「消費税以下の確率ですかね」伊澤利光2戦連続Vに挑む マークセンは4年連続賞金王を視野に

「消費税以下の確率ですかね」伊澤利光2戦連続Vに挑む マークセンは4年連続賞金王を視野に

深堀圭一郎、松井功(大会トータルプロデューサー)、伊澤利光、前年覇者のB・レーンの4人が健闘を誓い合った

<富士フイルム シニア チャンピオンシップ 事前情報◇6日◇江戸崎カントリー倶楽部(茨城県)>

今年で12回目の開催となる国内シニアツアー「富士フイルム シニアチャンピオンシップ」の開幕を明日に控えた6日、メディアデーが行われ、2週前の「福岡シニアオープン」でシニア初優勝を遂げた伊澤利光が“得意”の2戦連続優勝に意欲を見せた。

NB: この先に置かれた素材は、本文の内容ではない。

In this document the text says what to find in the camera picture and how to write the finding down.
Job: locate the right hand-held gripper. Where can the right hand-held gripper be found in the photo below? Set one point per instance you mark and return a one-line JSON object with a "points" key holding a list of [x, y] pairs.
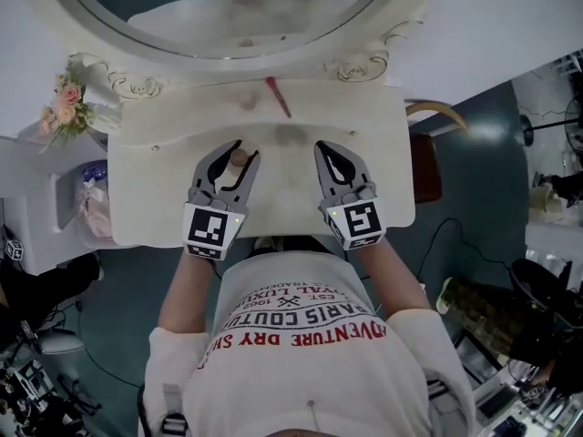
{"points": [[360, 219]]}

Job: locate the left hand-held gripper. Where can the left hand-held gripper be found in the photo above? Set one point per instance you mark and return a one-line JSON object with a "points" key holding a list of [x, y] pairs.
{"points": [[209, 226]]}

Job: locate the small pink container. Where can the small pink container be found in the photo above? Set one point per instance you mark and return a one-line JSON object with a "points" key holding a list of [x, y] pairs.
{"points": [[238, 157]]}

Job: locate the person's left forearm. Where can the person's left forearm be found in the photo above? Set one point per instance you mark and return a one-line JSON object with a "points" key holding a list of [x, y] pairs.
{"points": [[189, 289]]}

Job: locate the person's right forearm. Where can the person's right forearm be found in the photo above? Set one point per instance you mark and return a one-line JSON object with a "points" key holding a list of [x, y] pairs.
{"points": [[394, 280]]}

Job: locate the white dressing table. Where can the white dressing table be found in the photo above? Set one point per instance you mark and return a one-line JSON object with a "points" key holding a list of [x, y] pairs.
{"points": [[282, 189]]}

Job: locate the person's white shoe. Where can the person's white shoe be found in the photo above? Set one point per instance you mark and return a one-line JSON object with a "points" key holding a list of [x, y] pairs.
{"points": [[268, 243]]}

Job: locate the brown wooden chair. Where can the brown wooden chair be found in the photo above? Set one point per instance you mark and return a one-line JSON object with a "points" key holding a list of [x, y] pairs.
{"points": [[428, 171]]}

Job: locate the red slender stick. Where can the red slender stick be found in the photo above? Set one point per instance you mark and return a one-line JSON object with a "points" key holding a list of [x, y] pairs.
{"points": [[280, 98]]}

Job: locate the pink fabric bundle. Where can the pink fabric bundle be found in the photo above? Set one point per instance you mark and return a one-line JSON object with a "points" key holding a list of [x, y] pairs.
{"points": [[93, 207]]}

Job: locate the oval white-framed mirror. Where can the oval white-framed mirror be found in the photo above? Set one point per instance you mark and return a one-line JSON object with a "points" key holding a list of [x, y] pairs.
{"points": [[136, 30]]}

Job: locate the pink flower bouquet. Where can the pink flower bouquet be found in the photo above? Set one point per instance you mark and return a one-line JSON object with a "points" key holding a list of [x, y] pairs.
{"points": [[68, 100]]}

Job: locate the person's white printed shirt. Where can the person's white printed shirt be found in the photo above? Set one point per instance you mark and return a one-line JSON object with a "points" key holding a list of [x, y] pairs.
{"points": [[309, 358]]}

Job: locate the black standing fan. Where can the black standing fan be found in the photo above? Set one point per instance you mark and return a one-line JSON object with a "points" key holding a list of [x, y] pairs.
{"points": [[530, 128]]}

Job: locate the white side cabinet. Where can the white side cabinet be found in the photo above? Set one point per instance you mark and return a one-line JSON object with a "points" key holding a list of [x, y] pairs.
{"points": [[27, 185]]}

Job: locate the white patterned box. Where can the white patterned box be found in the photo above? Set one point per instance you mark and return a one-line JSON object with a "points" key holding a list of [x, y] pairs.
{"points": [[13, 250]]}

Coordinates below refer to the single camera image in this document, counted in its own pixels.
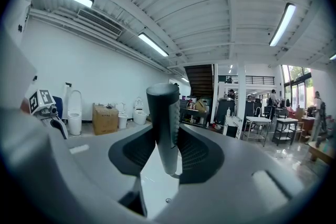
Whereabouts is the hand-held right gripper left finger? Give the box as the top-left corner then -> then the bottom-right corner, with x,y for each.
0,110 -> 158,224

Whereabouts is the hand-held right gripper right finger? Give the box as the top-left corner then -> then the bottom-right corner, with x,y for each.
154,124 -> 313,224

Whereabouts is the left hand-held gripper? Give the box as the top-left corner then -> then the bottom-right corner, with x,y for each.
28,89 -> 69,139

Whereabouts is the grey cylindrical tube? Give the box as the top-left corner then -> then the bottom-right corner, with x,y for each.
145,83 -> 181,176

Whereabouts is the white toilet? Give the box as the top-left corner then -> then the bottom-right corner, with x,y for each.
67,90 -> 82,136
117,102 -> 129,129
133,97 -> 148,125

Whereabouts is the brown cardboard box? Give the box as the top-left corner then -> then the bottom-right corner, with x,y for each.
92,103 -> 119,136

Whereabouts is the marble sample slab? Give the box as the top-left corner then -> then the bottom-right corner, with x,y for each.
223,115 -> 244,140

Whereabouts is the white table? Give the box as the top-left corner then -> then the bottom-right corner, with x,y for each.
245,116 -> 272,147

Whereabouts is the black cabinet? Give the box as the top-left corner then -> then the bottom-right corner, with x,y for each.
216,98 -> 236,126

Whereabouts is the person's white shirt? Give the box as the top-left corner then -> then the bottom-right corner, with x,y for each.
0,0 -> 38,113

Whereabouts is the small cardboard box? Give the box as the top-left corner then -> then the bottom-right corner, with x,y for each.
194,99 -> 208,113

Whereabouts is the wooden bench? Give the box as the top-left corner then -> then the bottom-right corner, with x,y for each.
307,140 -> 336,166

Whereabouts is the black balcony railing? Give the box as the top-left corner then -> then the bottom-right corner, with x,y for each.
219,75 -> 276,85

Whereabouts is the dark wooden staircase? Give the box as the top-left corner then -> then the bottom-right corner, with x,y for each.
183,64 -> 215,99

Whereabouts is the large glass window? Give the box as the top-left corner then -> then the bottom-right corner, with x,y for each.
282,65 -> 313,111

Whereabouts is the white ceiling air vent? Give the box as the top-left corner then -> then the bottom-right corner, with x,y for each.
77,8 -> 123,39

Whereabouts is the dark frame table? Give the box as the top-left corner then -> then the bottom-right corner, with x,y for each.
271,118 -> 300,146

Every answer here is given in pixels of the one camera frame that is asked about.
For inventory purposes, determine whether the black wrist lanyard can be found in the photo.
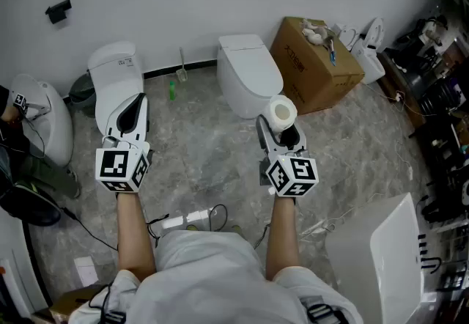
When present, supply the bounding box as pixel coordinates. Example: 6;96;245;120
145;213;170;247
254;223;271;249

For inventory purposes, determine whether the cluttered dark equipment shelf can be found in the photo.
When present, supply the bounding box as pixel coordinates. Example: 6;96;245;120
379;3;469;228

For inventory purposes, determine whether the black wall paper holder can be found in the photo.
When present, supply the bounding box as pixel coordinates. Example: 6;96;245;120
45;0;73;25

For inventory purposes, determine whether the white power cable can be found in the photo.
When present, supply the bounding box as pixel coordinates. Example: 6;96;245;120
394;139;415;181

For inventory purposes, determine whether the person's right forearm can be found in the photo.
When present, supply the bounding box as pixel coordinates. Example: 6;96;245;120
264;196;302;282

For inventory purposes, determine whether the toilet brush in holder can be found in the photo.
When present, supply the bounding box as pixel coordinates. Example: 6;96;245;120
177;46;188;84

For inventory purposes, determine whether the white paper sheet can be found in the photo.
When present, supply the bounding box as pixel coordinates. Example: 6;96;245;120
73;256;99;287

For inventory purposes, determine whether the white elongated smart toilet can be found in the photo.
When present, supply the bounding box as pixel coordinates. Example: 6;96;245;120
86;40;146;136

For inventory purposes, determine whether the large brown cardboard box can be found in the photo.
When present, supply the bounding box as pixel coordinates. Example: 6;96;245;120
270;16;366;117

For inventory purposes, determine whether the white toilet paper roll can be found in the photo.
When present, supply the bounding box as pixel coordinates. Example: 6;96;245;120
269;94;297;133

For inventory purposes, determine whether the person's white shirt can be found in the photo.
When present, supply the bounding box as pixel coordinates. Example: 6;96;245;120
67;230;362;324

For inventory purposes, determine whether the white plastic pipe fitting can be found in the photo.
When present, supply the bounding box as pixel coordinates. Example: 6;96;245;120
300;18;327;32

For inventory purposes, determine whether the grey chest harness strap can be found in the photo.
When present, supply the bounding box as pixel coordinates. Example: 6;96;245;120
300;295;349;324
87;284;128;324

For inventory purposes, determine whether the white boxy smart toilet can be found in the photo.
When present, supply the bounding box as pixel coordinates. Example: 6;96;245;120
216;34;285;119

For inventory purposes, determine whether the person's left forearm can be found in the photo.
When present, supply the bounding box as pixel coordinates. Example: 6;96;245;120
116;190;158;284

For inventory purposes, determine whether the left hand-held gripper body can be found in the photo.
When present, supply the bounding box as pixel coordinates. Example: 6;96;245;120
95;135;153;194

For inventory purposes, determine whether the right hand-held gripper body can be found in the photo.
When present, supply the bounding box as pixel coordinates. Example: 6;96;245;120
258;144;320;199

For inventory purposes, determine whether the white egg-shaped toilet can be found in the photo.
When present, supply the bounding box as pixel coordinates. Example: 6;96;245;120
10;73;74;168

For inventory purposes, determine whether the dark mesh waste bin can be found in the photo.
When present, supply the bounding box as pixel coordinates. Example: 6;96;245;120
68;73;97;118

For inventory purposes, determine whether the small brown cardboard box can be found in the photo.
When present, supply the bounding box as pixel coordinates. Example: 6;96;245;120
49;284;107;324

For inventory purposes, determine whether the white glossy cabinet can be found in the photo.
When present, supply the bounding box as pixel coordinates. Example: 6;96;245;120
325;192;426;324

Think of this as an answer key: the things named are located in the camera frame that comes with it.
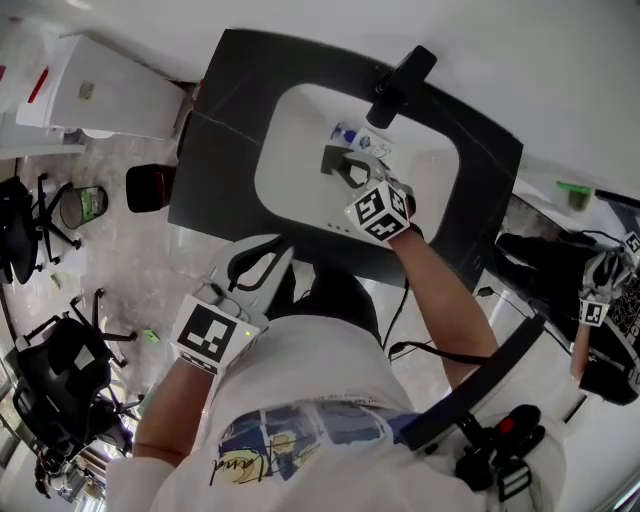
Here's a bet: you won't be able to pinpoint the green bottle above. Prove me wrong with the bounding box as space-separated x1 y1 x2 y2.
557 180 594 211

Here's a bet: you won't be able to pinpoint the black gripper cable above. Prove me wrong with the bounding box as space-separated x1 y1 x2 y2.
382 284 494 366

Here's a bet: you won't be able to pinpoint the black trash bin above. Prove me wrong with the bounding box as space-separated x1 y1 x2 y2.
125 163 176 214

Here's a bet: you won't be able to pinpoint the black sink vanity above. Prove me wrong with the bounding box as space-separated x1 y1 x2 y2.
167 28 525 291

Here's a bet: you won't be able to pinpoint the person's white printed shirt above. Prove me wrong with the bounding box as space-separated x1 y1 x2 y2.
104 314 569 512

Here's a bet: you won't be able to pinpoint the black chest-mounted tablet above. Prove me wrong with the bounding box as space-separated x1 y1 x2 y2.
399 314 546 451

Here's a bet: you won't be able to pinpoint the blue and white bottle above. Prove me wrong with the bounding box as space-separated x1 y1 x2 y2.
332 121 396 159

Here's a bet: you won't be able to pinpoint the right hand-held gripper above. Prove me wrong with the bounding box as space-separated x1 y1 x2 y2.
335 152 415 243

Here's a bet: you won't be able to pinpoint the white water dispenser cabinet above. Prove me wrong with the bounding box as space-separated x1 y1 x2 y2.
14 33 184 141

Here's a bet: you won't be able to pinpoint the person's left forearm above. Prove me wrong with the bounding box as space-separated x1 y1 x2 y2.
132 344 221 469

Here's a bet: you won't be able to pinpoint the person's right forearm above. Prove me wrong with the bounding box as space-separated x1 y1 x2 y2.
387 224 501 396

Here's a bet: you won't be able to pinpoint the person's black trousers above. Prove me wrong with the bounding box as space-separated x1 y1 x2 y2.
264 262 384 346

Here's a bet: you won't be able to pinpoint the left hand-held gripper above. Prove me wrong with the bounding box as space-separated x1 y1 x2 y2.
169 234 296 376

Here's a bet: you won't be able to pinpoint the black faucet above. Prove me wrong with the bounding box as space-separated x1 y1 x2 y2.
365 45 437 129

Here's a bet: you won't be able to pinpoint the white sink basin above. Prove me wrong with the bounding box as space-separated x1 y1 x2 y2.
253 83 460 236

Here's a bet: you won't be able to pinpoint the black chest mount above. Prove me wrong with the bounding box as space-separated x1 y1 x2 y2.
454 404 546 506

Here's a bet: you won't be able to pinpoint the white shelf unit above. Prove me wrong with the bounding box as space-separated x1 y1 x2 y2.
0 112 86 161

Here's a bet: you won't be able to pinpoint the mesh wastebasket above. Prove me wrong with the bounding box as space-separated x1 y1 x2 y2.
59 185 110 231

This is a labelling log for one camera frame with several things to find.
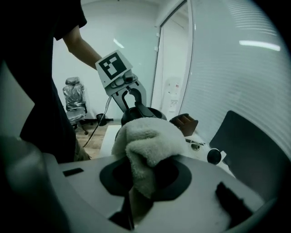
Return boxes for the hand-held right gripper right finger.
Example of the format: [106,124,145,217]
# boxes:
[156,158,181,192]

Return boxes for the white round camera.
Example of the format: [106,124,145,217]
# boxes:
[206,147,227,165]

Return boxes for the white water dispenser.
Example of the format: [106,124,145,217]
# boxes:
[163,77,183,119]

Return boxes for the person's khaki trouser leg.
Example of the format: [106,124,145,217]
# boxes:
[74,138,92,162]

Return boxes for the long dark desk partition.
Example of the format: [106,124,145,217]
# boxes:
[209,111,277,201]

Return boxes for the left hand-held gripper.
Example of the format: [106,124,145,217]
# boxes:
[95,50,147,113]

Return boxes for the black kettle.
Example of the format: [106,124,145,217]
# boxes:
[115,103,169,146]

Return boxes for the dark desk organizer box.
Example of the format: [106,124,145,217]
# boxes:
[169,113,199,137]

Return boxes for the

昨年から茨城県の名門・江戸崎カントリー倶楽部に舞台を移した。松が趣深い丘陵林間コースで、昨年はピッチマークがつかないほどグリーンを硬く仕上げて難度を高めた。今年は昨年以上にラフを深くしている。グリーンはこの日までソフトだったが、「明日からびっくりするぐらい硬くする」(松井功大会トータルプロデューサー)と今年も仕上げる予定だ。

練習ラウンドを終え記者会見に出席した伊澤は、コース攻略にティショットの重要性を挙げた。「グリーンはまだ硬くありませんが、硬くなると難度が上がります。しっかりとフェアウェイをキープして、2打目でいいラインにしっかり乗せて、バーディを取っていいプレーをしたい」。シニア入り後、グリーン上で苦戦することが多かったが、今年の平均パット数は1位。ショットで好機を演出して「最近、良くなってきた」というパッティングでバーディを量産する構えだ。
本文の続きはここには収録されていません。